→ EXERCISE REQUIREMENTS
The result should be an exact copy of only the lines from the one holding "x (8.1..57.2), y" through the last line of the data below, please, without pictures.

### DATA

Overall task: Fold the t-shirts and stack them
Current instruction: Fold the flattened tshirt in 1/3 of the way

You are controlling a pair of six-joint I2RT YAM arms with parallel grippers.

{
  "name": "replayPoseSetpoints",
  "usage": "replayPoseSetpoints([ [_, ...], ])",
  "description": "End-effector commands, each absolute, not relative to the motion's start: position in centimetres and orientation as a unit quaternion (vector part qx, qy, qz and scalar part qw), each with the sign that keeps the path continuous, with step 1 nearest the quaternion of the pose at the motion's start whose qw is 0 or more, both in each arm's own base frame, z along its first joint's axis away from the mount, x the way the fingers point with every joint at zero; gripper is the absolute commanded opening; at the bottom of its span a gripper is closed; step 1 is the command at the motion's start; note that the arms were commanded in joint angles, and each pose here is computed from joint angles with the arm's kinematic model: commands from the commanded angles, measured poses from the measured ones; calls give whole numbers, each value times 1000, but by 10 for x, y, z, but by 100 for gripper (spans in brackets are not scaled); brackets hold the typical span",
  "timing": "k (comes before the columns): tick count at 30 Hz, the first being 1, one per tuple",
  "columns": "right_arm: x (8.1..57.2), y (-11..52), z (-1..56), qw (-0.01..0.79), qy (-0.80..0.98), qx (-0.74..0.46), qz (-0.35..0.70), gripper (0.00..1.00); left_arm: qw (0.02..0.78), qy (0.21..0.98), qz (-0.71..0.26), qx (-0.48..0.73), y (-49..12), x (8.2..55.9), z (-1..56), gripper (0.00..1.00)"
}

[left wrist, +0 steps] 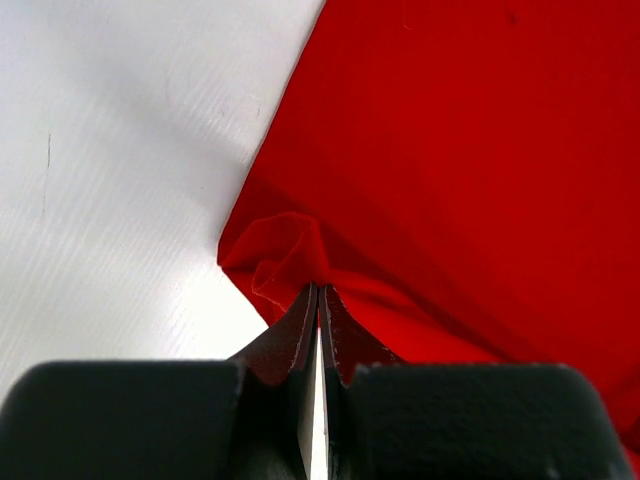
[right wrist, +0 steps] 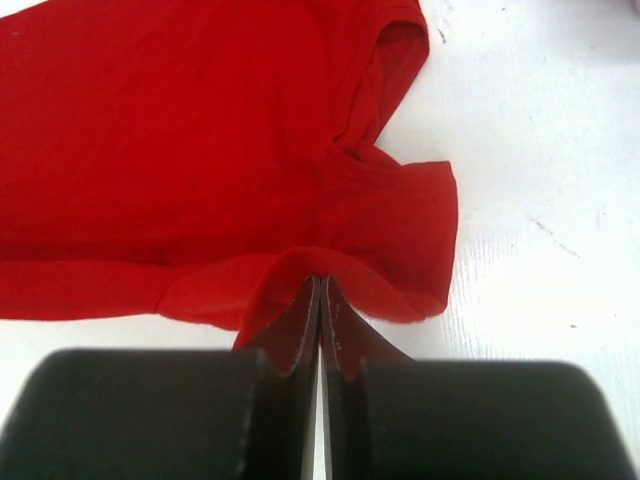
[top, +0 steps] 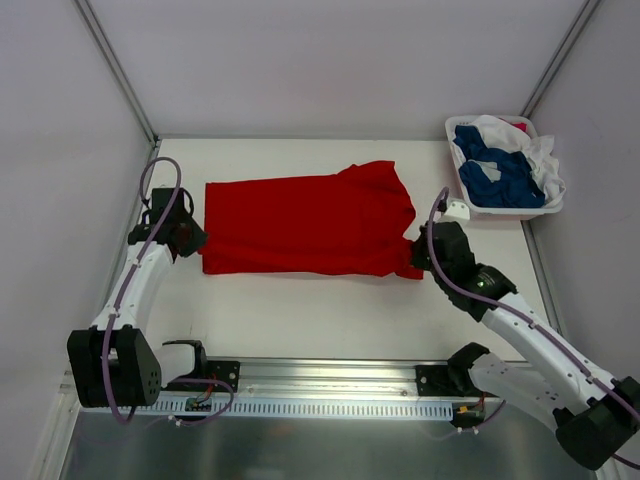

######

→ WRITTEN SOLUTION
  "columns": "right_arm: x (8.1..57.2), y (-11..52), z (-1..56), qw (-0.01..0.79), qy (-0.80..0.98), qx (-0.74..0.46), qz (-0.35..0.70), gripper (0.00..1.00); left_arm: qw (0.02..0.78), qy (0.21..0.98), qz (-0.71..0.26), qx (-0.48..0.73), y (-49..12), x (8.2..55.9), z (-1..56), gripper (0.00..1.00)"
}

[left wrist, +0 steps] 
[right wrist, +0 steps] 
[top, +0 steps] 

The exercise has been answered in full.